Describe the solution you'd like The new API is expected to look like

def objective_function(para, non-optimizable arguments):
    score = para["x1"] * para["x1"]
    # interact the score with non-optimizable arguments here 
    return score

And for the search function, it would be good if it supports both positional arguments via passing a tuple and keyword arguments via keywords or a dict, like pandas.DataFrame.apply() or multiprocessing.apply_async().

opt = RandomSearchOptimizer(search_space)
opt.search(objective_function, kwds={X: X_train, y: y_train}, n_iter=100000)

Describe alternatives you've considered Currently I've come up with a comearound using a wrapper and nonlocal statement, but I haven't checked if that works as expected.

# as a class method
def wrapper(self, non-optimizable params):
    # prepare the vairables that contributes to the score to optimize here

    def objective_function(params):
        nonlocal foo
        score = foo[blah blah] * params[blah blah]
        return score

    search_space = {
        "w1": np.linspace(0,1,20),
        ...
    }

    opt = HillClimbingOptimizer(search_space)
    opt.search(objective_function, n_iter=50)
SimonBlanke commented 1 year ago

Hello @StHowling,

thank you for this detailed explanation! It was very helpful to understand your train of thought.

The solution for your problem cannot be found in Gradient-Free-Optimizers but in Hyperactive, which is build on top of Gradient-Free-Optimizers and is specialized on machine-learning optimization. The feature you require was requested in issue SimonBlanke/Hyperactive#42 . Just search for the pass_through-parameter in the API documentation to find out more :-)

If you want to learn more about optimizing ensembles with Hyperactive you can checkout this example.

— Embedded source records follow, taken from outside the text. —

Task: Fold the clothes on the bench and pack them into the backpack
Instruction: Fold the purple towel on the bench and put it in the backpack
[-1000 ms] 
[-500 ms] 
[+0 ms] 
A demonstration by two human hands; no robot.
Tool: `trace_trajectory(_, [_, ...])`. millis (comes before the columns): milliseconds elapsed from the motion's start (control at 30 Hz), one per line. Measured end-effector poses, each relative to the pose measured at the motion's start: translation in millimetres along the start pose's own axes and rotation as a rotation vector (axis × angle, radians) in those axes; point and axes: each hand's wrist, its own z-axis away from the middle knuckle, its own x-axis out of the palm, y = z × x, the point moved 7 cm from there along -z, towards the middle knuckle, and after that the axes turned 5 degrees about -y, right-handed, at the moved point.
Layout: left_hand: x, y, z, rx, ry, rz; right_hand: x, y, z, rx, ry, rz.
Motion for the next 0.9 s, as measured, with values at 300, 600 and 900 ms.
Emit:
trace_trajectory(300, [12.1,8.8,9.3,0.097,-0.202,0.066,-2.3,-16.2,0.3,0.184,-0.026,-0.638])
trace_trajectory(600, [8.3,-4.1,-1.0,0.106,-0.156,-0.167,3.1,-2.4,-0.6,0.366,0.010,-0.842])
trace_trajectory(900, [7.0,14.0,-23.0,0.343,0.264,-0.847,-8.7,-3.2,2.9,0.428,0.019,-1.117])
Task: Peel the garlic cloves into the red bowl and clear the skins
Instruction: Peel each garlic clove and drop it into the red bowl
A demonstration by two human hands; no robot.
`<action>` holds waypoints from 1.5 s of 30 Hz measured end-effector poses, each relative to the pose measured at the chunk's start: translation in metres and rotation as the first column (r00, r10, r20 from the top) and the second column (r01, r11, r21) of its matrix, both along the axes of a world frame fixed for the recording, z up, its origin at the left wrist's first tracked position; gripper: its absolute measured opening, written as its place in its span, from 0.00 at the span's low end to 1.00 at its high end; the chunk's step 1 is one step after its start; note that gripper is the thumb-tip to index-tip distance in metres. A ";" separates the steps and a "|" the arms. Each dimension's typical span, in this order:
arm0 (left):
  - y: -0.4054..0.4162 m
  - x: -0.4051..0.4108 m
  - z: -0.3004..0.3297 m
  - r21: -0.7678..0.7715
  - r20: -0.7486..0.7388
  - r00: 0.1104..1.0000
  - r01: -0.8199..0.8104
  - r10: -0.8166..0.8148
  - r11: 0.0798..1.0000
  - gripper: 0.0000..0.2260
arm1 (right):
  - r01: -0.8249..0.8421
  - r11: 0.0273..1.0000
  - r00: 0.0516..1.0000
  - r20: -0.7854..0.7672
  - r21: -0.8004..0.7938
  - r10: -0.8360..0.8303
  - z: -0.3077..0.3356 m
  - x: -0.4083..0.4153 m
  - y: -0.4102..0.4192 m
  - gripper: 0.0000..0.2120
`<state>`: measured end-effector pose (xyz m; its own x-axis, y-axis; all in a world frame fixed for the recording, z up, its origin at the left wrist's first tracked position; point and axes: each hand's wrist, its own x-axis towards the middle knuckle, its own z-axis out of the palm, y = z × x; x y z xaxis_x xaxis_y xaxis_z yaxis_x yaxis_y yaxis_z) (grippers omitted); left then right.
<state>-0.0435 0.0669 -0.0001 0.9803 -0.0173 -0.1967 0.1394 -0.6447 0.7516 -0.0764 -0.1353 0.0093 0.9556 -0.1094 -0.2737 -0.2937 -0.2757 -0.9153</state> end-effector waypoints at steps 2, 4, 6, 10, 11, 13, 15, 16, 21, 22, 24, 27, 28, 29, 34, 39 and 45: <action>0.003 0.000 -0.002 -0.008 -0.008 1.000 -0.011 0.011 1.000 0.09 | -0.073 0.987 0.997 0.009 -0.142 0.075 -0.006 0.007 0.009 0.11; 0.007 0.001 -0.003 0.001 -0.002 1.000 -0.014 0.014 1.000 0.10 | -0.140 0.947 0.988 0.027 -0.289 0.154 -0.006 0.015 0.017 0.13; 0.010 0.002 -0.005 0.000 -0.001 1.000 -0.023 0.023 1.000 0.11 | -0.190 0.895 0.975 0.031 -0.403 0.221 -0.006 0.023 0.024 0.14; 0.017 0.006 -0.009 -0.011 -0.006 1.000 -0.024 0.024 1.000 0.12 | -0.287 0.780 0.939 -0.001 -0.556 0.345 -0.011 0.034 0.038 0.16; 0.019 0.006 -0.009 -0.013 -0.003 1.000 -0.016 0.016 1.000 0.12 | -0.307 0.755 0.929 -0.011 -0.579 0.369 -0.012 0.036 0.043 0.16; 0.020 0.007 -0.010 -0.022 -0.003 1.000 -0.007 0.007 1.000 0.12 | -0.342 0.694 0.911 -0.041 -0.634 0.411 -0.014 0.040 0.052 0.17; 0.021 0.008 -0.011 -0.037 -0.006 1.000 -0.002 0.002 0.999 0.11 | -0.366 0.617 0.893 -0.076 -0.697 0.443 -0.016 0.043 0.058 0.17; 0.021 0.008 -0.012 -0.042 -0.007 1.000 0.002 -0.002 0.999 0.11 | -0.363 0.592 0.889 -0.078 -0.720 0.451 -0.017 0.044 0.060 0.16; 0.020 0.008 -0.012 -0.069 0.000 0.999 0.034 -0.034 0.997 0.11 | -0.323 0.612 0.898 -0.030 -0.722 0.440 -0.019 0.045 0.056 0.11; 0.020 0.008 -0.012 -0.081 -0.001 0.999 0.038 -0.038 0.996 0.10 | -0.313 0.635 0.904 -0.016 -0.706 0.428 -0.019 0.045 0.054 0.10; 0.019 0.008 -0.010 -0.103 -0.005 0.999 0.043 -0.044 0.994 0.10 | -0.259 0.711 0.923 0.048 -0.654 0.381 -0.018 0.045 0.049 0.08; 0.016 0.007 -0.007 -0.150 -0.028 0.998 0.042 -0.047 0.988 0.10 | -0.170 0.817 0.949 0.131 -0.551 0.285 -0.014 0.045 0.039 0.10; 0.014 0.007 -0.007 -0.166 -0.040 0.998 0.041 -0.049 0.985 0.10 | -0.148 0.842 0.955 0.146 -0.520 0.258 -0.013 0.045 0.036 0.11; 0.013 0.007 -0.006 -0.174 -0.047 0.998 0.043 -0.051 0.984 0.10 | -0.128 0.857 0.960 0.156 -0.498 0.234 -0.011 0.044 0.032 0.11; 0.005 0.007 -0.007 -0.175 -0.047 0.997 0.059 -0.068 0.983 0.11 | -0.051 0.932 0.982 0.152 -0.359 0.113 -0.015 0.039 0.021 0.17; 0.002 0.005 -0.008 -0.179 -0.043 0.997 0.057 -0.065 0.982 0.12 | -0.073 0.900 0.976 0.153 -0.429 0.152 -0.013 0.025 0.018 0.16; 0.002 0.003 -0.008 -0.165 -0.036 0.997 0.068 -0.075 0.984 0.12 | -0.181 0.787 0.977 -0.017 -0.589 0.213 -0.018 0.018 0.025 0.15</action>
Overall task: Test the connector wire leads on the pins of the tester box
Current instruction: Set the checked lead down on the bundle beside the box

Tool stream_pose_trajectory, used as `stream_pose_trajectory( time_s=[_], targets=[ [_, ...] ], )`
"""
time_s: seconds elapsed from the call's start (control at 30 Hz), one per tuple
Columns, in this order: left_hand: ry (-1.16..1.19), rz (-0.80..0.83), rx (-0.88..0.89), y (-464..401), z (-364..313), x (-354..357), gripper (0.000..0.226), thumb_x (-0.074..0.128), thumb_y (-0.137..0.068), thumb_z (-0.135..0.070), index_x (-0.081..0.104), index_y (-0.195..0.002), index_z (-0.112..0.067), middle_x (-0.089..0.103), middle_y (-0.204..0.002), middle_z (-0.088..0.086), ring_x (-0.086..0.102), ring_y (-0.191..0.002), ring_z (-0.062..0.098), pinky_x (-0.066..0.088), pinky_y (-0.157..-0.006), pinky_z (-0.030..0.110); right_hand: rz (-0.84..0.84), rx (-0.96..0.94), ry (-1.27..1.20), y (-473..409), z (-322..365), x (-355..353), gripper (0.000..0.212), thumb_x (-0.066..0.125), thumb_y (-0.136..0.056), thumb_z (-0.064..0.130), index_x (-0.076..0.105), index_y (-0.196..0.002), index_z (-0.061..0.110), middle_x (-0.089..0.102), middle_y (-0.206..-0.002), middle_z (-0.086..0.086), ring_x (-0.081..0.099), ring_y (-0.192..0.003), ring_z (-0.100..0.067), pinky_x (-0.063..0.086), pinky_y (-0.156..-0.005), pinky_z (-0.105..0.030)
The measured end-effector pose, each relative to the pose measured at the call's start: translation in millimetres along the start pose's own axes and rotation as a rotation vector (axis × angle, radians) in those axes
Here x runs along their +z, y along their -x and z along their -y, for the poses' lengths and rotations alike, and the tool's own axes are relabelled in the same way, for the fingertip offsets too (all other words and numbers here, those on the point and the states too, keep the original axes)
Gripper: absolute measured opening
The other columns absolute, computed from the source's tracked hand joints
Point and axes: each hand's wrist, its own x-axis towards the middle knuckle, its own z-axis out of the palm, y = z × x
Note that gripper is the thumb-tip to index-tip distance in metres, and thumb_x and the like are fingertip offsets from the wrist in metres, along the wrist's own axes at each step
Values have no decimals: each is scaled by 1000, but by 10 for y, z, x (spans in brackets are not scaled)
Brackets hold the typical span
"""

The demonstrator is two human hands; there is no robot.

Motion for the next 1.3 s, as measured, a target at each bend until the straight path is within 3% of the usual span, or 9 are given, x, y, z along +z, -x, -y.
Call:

If this is the solution you require you can close this issue. Feel free to open another issue in Hyperactive or Gradient-Free-Optimizers if you have other questions or feature request.

FYI: I want to keep Gradient-Free-Optimizers simple and generalized to act mostly as an optimization-backend for other projects.

StHowling commented 1 year ago

Thanks for the explanation, I'll just change to use Hyperactive then.